→ **WORK TO BE COMPLETED**: Where the listing below has a line with "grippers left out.", write out exactly that line and every line after it, stopping after the line with "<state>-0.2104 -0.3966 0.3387".

→ **EXERCISE INPUTS**:
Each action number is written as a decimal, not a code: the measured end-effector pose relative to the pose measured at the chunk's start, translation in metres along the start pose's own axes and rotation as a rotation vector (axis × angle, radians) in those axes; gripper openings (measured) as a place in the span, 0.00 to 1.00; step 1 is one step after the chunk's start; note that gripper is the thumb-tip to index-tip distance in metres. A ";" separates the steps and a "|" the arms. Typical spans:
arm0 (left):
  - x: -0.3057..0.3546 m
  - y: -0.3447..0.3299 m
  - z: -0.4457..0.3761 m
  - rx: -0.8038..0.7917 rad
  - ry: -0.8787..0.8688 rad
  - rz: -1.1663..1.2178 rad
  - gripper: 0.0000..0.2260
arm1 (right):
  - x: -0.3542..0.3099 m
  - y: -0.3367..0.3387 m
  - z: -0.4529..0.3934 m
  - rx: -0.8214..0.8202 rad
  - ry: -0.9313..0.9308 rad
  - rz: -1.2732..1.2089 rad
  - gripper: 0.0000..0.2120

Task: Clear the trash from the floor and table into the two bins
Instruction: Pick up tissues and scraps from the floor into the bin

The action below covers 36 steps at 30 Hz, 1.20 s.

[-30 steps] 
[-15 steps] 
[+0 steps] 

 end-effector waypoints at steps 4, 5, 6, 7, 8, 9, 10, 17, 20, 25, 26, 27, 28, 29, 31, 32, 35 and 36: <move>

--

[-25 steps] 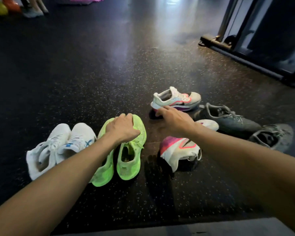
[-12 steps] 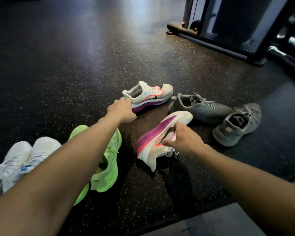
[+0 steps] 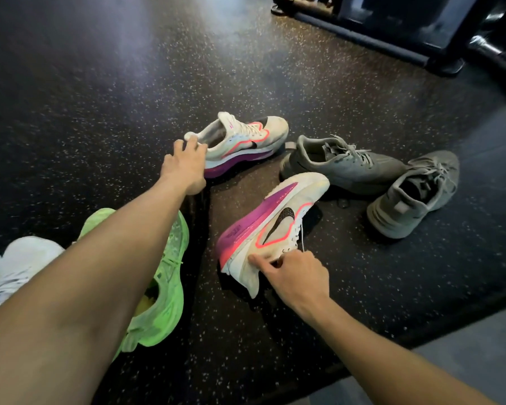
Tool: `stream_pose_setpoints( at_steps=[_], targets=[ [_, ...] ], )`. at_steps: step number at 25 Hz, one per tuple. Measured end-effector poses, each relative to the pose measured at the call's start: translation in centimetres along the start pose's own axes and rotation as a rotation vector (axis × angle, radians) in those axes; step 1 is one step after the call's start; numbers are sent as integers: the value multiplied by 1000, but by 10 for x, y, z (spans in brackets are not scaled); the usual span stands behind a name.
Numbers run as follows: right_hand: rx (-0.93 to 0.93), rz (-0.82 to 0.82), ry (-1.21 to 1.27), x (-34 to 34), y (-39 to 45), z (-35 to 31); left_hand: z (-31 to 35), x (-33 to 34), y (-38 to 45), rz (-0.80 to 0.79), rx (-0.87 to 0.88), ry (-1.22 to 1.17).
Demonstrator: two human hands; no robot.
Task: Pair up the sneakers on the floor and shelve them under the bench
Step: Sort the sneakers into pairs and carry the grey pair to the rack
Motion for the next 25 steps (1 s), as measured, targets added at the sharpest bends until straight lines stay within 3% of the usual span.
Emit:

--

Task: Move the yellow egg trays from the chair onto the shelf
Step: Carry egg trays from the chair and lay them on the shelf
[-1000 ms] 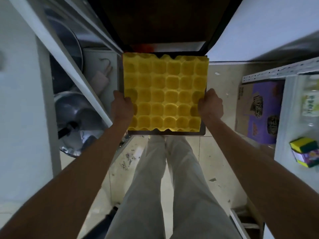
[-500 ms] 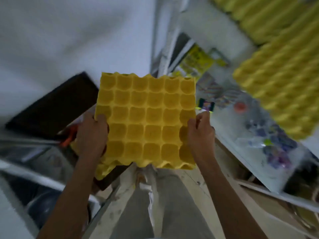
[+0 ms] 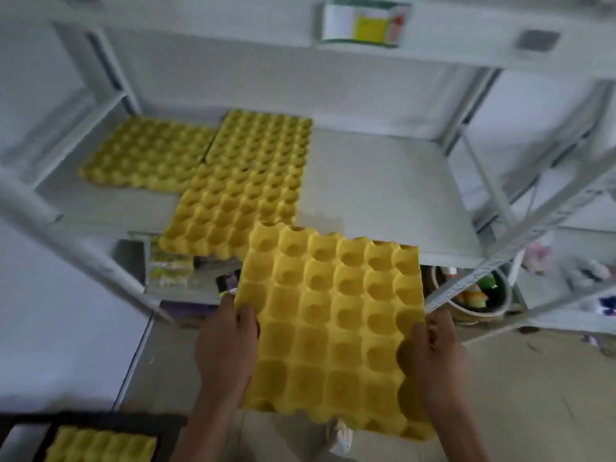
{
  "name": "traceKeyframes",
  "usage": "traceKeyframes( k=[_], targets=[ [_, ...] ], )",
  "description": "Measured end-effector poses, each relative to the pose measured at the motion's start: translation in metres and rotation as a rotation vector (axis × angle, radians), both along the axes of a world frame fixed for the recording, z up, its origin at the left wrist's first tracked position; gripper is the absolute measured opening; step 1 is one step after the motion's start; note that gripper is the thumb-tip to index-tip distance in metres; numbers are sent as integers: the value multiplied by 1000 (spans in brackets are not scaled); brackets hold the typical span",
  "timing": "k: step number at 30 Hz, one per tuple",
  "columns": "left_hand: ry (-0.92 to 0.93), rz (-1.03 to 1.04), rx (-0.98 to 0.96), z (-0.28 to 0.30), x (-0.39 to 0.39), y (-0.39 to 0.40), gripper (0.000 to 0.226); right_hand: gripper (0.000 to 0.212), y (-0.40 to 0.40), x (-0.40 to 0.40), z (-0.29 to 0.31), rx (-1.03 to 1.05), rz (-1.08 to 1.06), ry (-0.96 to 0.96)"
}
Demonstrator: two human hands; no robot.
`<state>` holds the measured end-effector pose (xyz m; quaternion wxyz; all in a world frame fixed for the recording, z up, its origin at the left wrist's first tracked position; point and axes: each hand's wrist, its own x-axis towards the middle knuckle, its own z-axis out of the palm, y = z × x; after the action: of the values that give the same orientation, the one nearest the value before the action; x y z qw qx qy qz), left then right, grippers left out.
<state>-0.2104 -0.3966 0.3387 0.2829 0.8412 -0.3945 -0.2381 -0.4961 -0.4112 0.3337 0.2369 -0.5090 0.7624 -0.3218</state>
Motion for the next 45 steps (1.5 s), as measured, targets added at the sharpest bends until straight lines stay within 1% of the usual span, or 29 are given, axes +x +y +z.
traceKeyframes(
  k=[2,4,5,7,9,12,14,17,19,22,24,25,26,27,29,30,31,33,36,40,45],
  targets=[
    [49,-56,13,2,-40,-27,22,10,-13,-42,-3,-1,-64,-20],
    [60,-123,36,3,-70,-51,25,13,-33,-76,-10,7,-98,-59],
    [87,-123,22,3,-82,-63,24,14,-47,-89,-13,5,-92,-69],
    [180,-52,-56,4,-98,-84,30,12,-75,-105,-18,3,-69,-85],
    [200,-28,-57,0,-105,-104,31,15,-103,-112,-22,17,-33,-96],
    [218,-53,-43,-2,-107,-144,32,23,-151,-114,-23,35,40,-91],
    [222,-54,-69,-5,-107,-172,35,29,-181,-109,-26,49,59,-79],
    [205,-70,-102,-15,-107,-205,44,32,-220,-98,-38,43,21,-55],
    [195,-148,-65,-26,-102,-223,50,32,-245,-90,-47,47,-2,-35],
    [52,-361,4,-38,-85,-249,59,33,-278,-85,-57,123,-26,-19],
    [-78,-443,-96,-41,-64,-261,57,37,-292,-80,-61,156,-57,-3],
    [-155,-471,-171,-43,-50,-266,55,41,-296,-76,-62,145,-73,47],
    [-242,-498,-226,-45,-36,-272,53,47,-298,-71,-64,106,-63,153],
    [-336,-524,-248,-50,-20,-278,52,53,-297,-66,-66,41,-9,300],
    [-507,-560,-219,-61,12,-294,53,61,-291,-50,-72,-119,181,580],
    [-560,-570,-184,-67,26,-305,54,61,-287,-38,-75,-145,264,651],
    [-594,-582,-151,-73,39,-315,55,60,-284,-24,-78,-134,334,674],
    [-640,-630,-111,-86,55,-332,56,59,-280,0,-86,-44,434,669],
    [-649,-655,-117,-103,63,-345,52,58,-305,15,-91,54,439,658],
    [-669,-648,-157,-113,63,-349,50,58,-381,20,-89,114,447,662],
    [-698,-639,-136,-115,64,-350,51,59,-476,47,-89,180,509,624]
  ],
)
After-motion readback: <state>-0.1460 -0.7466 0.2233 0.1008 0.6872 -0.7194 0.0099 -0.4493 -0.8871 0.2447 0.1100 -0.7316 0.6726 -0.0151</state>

→ **ANSWER FOR THIS EXERCISE**:
`<state>` holds the measured end-effector pose (xyz m; quaternion wxyz; all in a world frame fixed for the recording, z up, its origin at the left wrist's first tracked position; point and axes: each hand's wrist, its own x-axis towards the middle knuckle, its own z-axis out of the palm, y = z × x; after the action: of the values that give the same orientation, the one nearest the value before the action; x y z qw qx qy qz), left then right, grippers left out.
<state>-0.2104 -0.3966 0.3387 0.2829 0.8412 -0.3945 -0.2381 -0.4961 -0.4112 0.3337 0.2369 -0.5090 0.7624 -0.3218</state>

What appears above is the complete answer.